REALITY-TV STARS NEVER SUSTAIN LONG CAREERS. JUST DON’T TELL THAT TO BEAR GRYLLS.
THERE HE IS! A helicopter approaches, descending from one of the ancient volcanic craters that rises out of the sagebrush near California’s Mono Lake on the eastern side of the Sierra Nevadas. Dangling below it on a rope is Bear Grylls, the intrepid king of survival entertainment. But wait—he’s not alone. He’s tied to someone. As the chopper gently sets them on the ground, I see that it’s a middle-aged woman. There’s some brief dialogue. And cut!
In an instant, Grylls is upon me with a bro hug and his signature boyish enthusiasm, a trait that belies the fact that he’s now 43, with graying temples and a lot more lines around the eyes than five years ago, when I spent a couple of days with him in Los Angeles. Do I know what I just saw? I don’t.
“That lady who I was hanging under the helicopter with is 100 percent blind!” he whisper-shouts (since they’re still filming her nearby). “I had her running down that volcano. It’s amazing! Tears in her eyes, just shaking with joy because she could be free. I had her on a short rope. I said, ‘There’s nothing to worry about. It’s 1,000 feet down, just dust and ash. Run. Embrace it. Let your legs flow. You’re not going to hit anything. Be free.’ ”
He pauses to point out a nearly full moon rising over the crater. He is ecstatic.

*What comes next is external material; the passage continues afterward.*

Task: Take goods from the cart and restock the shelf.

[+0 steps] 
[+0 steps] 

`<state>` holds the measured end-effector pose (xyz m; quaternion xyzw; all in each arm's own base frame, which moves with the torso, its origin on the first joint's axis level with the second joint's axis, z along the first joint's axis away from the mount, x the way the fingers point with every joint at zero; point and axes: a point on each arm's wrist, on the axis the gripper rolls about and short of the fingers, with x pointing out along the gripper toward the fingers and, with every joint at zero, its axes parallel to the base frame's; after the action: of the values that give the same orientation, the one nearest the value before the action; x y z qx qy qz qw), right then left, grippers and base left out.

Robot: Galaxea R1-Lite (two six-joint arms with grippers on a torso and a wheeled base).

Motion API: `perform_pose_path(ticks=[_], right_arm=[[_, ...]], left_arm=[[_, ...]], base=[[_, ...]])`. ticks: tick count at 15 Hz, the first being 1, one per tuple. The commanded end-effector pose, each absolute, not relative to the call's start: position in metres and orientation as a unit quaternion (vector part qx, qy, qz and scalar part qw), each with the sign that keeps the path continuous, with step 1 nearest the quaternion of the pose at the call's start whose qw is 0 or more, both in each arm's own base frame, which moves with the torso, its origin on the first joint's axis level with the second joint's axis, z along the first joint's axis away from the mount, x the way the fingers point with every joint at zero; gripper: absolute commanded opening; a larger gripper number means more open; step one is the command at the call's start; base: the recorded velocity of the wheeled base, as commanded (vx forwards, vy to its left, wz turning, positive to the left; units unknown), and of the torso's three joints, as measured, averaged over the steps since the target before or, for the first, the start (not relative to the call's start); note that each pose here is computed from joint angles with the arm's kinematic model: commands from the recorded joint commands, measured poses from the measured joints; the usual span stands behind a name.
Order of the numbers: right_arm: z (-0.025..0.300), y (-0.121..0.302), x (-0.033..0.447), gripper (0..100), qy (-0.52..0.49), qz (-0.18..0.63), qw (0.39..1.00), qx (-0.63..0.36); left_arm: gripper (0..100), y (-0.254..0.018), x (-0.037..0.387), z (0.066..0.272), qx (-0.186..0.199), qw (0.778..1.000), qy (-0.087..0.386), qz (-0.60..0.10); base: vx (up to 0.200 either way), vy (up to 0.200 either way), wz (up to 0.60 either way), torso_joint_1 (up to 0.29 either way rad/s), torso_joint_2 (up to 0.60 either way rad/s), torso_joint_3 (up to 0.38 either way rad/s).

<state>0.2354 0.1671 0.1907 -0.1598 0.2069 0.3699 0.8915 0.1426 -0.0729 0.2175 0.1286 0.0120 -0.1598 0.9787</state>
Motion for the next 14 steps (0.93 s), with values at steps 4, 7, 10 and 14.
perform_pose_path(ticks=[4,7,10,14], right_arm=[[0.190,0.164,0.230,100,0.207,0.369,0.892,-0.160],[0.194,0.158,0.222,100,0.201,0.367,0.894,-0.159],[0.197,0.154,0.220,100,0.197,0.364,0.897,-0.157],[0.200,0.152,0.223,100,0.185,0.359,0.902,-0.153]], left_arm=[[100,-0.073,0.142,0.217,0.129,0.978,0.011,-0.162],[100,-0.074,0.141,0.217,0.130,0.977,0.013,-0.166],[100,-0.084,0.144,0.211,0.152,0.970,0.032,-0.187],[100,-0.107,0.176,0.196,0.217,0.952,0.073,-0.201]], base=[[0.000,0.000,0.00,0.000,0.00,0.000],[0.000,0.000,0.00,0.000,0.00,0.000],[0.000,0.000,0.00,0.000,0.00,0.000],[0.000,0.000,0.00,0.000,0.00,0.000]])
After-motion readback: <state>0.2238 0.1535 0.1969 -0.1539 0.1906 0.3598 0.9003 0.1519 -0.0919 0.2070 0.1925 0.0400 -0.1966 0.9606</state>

The woman, he continues, is going to be featured in a new ten-episode series he’s doing for Facebook Watch, the company’s video-streaming service, called Bear Grylls: Face the Wild, premiering March 21. Each episode will run 12 to 15 minutes and feature Grylls taking what he calls “incredible people” on mini adventures. To find candidates, his team put out a call for video applications in October. They got over half a million submissions.